Of the many uses of the Internet, one of the more common ones is to access content on a remote server, such as a World Wide Web server. Typically, a person operates a client device to access content on a remote origin server over the Internet. The client may be, for example, a personal computer (PC) or a handheld device such as a personal digital assistant (PDA) or cellular telephone. A person using the client typically operates a browser to locate and select content stored on the origin server, such as a web page or a multimedia file. In response to this user input, the browser sends a request for the content over the Internet to the origin server on which the content resides. In response, the origin server returns a response containing the requested content to the client, which outputs the content in the appropriate manner (e.g., it displays the web page or plays the audio file). The request and response may be communicated using well-known protocols, such as transmission control protocol/Internet protocol (TCP/IP) and hypertext transfer protocol (HTTP).
For a variety of reasons, it may be desirable to place a device known as a proxy logically between the client and the origin server. For example, organizations often use a proxy to provide a barrier between clients on their local area networks (LANs) and external sites on the Internet by presenting only a single network address to the external sites for all clients. A proxy normally forwards requests it receives from clients to the applicable origin server and forwards responses it receives from origin servers to the appropriate client. A proxy may provide authentication, authorization and/or accounting (AAA) operations to allow the organization to control and monitor clients' access to content.
It is also common for a proxy to operate as a cache of content that resides on origin servers; such a device may be referred to as a “proxy cache”. An example of such a device is the NetCache product designed and manufactured by Network Appliance, Inc. of Sunnyvale, Calif. The main purpose of caching content is to reduce the latency associated with servicing content requests. By caching certain content locally, the proxy cache avoids the necessity of having to forward every content request over the network to the corresponding origin server and having to wait for a response. Instead, if the proxy cache receives a request for content which it has cached, it simply provides the requested content to the requesting client (subject to any required authentication and/or authorization) without involving the origin server.
Proxy caches may also be used to facilitate transformations of the requested content prior to returning the requested content to the requesting client. Examples of such transformations include translation of web pages retrieved from the origin server to different formats depending on the client device type (e.g., a PDA, a cellular telephone, etc.), translation of web pages to different human languages, insertion of advertisements into web pages, checking web pages for viruses, etc. For each type of transformation, a proxy cache may balance the distribution of content transformation tasks associated with numerous client requests between a collection of services running multiple instances of a designated content adaptation application.

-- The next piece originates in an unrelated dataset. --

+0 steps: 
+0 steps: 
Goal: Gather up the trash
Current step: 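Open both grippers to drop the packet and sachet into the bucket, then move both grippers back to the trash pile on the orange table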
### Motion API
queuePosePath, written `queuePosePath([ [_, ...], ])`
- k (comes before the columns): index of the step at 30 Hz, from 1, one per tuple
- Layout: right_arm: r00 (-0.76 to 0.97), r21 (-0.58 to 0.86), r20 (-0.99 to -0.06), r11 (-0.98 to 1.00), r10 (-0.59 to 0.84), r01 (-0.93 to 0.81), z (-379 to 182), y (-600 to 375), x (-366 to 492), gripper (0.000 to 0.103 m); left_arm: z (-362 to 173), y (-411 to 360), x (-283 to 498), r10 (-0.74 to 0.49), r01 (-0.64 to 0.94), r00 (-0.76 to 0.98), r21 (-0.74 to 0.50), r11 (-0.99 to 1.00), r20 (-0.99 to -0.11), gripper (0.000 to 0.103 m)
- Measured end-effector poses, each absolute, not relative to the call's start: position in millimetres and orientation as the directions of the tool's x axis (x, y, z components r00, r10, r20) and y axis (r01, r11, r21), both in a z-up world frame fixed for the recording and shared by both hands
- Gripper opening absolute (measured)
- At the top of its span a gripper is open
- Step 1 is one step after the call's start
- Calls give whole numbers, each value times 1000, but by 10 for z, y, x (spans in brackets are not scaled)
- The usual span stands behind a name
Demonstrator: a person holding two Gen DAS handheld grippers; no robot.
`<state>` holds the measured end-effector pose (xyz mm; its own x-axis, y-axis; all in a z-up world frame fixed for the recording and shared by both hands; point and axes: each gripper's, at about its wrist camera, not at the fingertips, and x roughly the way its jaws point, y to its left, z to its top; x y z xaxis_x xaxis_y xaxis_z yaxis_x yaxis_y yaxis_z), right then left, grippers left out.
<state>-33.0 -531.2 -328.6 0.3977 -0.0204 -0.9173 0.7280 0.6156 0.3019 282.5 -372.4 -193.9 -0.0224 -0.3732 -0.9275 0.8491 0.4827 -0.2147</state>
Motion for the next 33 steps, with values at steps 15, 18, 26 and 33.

Often, a group of servers is deployed to implement content adaptation, and each server may run one or more independent instances of a particular service. Because each service within the collection of services (also known as a service farm) is independent, it is possible that, at a given point of time, the services within the service farm may be running different versions of the application. Specifically, the existence of multiple versions within the service farm may be caused by administrative and management tasks which upgrade and downgrade services, add new services that run an application version other than that of the existing services, modify service configurations (e.g., an addition of virus signatures to a virus checking service), modify data used by a service (e.g., a content filtering application uses a database which is periodically refreshed by downloading it from a particular server), etc.
Content transformations performed by services running different versions of the same application may result in inconsistent semantics of a content adaptation process as a whole. For example, when services within a service farm execute different versions of the same application, they provide different transformation results of the same content to the clients, resulting in inconsistencies across clients. Further, a web page including multiple objects may itself appear inconsistent since its constituent objects may be transformed by different versions of a content adaptation application.
One known solution for the above problems involves taking the entire service farm offline or taking each service offline in sequence when performing administrative and management tasks causing version modifications. However, this approach decreases the availability of content adaptation services, which may not be acceptable if the services run a critical application such as virus checking. In addition, because these administrative and management tasks are typically time-consuming, the above approach may result in severe performance degradation. Further, the above approach requires manual intervention when taking services offline, which may not always be possible (e.g., in case of automated database downloads by content filtering services).
Another existing approach for solving the above problems involves implementing, on a service farm, a mechanism preventing different versions of a content adaptation application to be simultaneously active. However, this approach typically requires that services within the farm run cluster management protocols, thus incurring extra network overhead in the form of maintaining group membership information. As a farm scales, the network bandwidth overhead can be substantial. Furthermore, network conditions such as network partitioning can divide a farm into multiple independent islands in which services can run different application versions, thus making this solution futile.